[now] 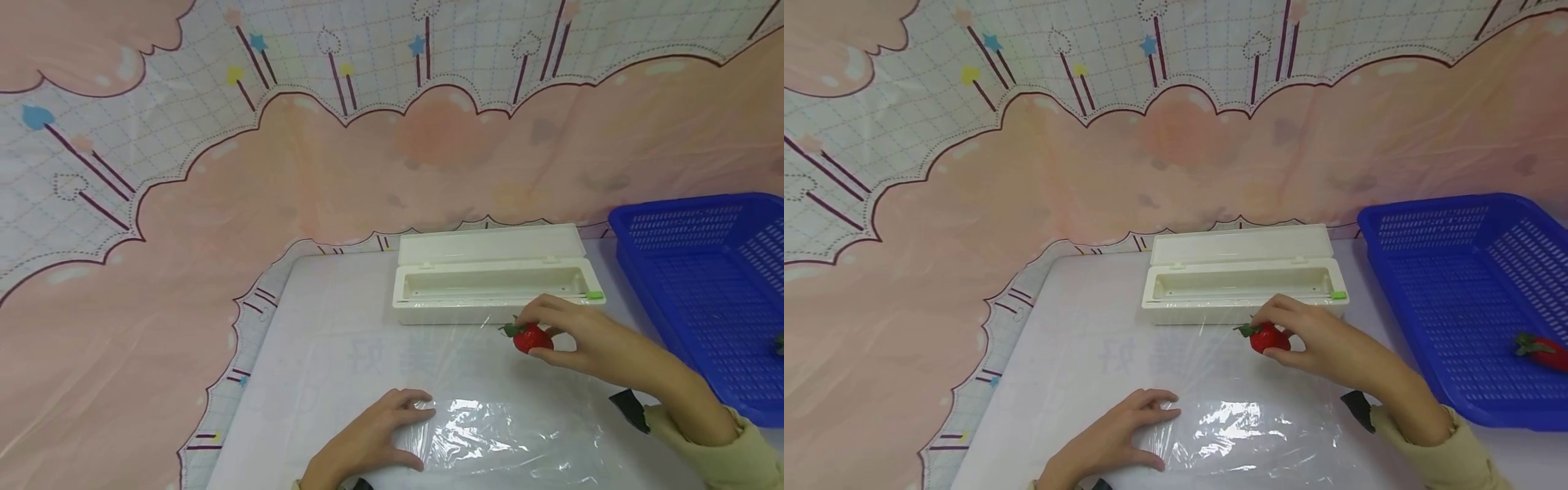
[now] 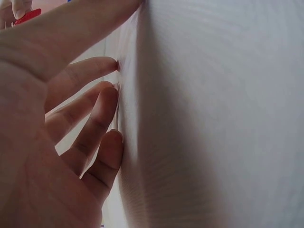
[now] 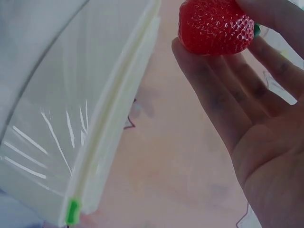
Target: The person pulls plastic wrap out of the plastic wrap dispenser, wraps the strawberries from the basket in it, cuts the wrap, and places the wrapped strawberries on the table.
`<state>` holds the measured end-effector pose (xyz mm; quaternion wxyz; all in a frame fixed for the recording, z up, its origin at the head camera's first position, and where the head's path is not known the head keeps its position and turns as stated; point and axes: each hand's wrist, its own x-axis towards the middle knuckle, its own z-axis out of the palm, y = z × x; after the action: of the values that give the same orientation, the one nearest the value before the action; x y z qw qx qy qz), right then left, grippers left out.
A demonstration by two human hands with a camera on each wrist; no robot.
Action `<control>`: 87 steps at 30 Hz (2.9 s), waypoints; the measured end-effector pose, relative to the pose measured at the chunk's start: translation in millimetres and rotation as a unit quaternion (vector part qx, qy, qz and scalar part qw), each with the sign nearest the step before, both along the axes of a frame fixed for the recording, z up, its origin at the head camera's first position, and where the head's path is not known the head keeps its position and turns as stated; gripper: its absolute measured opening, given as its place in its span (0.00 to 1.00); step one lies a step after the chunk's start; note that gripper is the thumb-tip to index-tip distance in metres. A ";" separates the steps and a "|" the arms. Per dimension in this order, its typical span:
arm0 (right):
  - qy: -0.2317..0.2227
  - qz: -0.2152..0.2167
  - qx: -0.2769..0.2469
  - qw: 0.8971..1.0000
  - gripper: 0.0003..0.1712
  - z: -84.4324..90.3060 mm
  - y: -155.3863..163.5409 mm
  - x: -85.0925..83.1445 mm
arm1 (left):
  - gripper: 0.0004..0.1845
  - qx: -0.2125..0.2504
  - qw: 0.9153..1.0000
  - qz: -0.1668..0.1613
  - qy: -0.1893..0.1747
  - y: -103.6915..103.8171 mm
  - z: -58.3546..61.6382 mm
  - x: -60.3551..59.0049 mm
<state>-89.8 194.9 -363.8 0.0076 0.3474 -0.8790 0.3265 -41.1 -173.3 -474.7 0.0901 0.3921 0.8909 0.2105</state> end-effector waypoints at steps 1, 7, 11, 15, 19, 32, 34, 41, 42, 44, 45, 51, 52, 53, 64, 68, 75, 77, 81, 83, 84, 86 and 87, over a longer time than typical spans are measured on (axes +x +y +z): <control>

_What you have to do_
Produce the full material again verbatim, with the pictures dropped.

_Exercise result_
[now] 
[now] 
[now] 
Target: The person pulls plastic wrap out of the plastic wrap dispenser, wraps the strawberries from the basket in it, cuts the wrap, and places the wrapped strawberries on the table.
`<state>` holds the measured end-effector pose (xyz mm; quaternion wxyz; all in a frame fixed for the recording, z up, its origin at the head camera's first position, and where the head's path is not known the head keeps its position and turns as stated; point and axes: each hand's wrist, its own x-axis towards the middle knuckle, its own z-axis out of the palm, y = z × x; after the action: of the values that give the same orientation, the one nearest the value before the action; x y z qw qx qy qz), right then left, grippers left out.
A demonstration by two human hands with a camera on each wrist; no robot.
Action `<control>`: 87 steps at 30 Hz (2.9 s), waypoints; the measured end-effector pose, relative to the pose measured at the chunk's start: translation in millimetres and rotation as a unit quaternion (vector part qx, qy, qz and scalar part qw), each with the sign nearest the step before, both along the axes of a frame fixed for the recording, z up, its origin at the head camera's first position, and where the head's path is not known the head keeps its position and turns as stated; gripper: its absolute measured opening, given as its place in its span (0.00 to 1.00); step one lies a step after the chunk's start; note that gripper is the thumb-tip to index-tip distance in metres. A ";" separates the steps and a "|" the arms. Per dimension in this order, its typical span:
arm0 (right):
  - qy: -0.2317..0.2227
  - qz: -0.2152..0.2167
  - qx: -0.2769..0.2469
  - qw: 0.8971..1.0000
  - gripper: 0.0003..0.1712
  - z: -84.4324..90.3060 mm
  - y: -155.3863..163.5409 mm
  - x: -85.0925..83.1445 mm
arm1 (left):
  - gripper: 0.0004..0.1845
  - qx: -0.2125..0.2504
  - qw: 0.9153..1.0000
  - qz: -0.1668..0.1613
  - qy: -0.1893..0.1747
  - y: -103.6915..103.8171 mm
  - z: -58.3546..61.6382 mm
  - x: -60.3551..59.0049 mm
<state>-89.8 194.9 -363.8 0.0076 0.3474 -0.8790 0.3265 -41.1 -173.3 -474.7 0.0901 0.3921 0.8909 0.2105</state> end-effector waypoints at steps 1, 7, 11, 15, 19, 32, 34, 41, 42, 44, 45, 51, 52, 53, 64, 68, 75, 77, 81, 83, 84, 86 and 87, over a longer time than typical spans are measured on (axes +x +y +z): <control>

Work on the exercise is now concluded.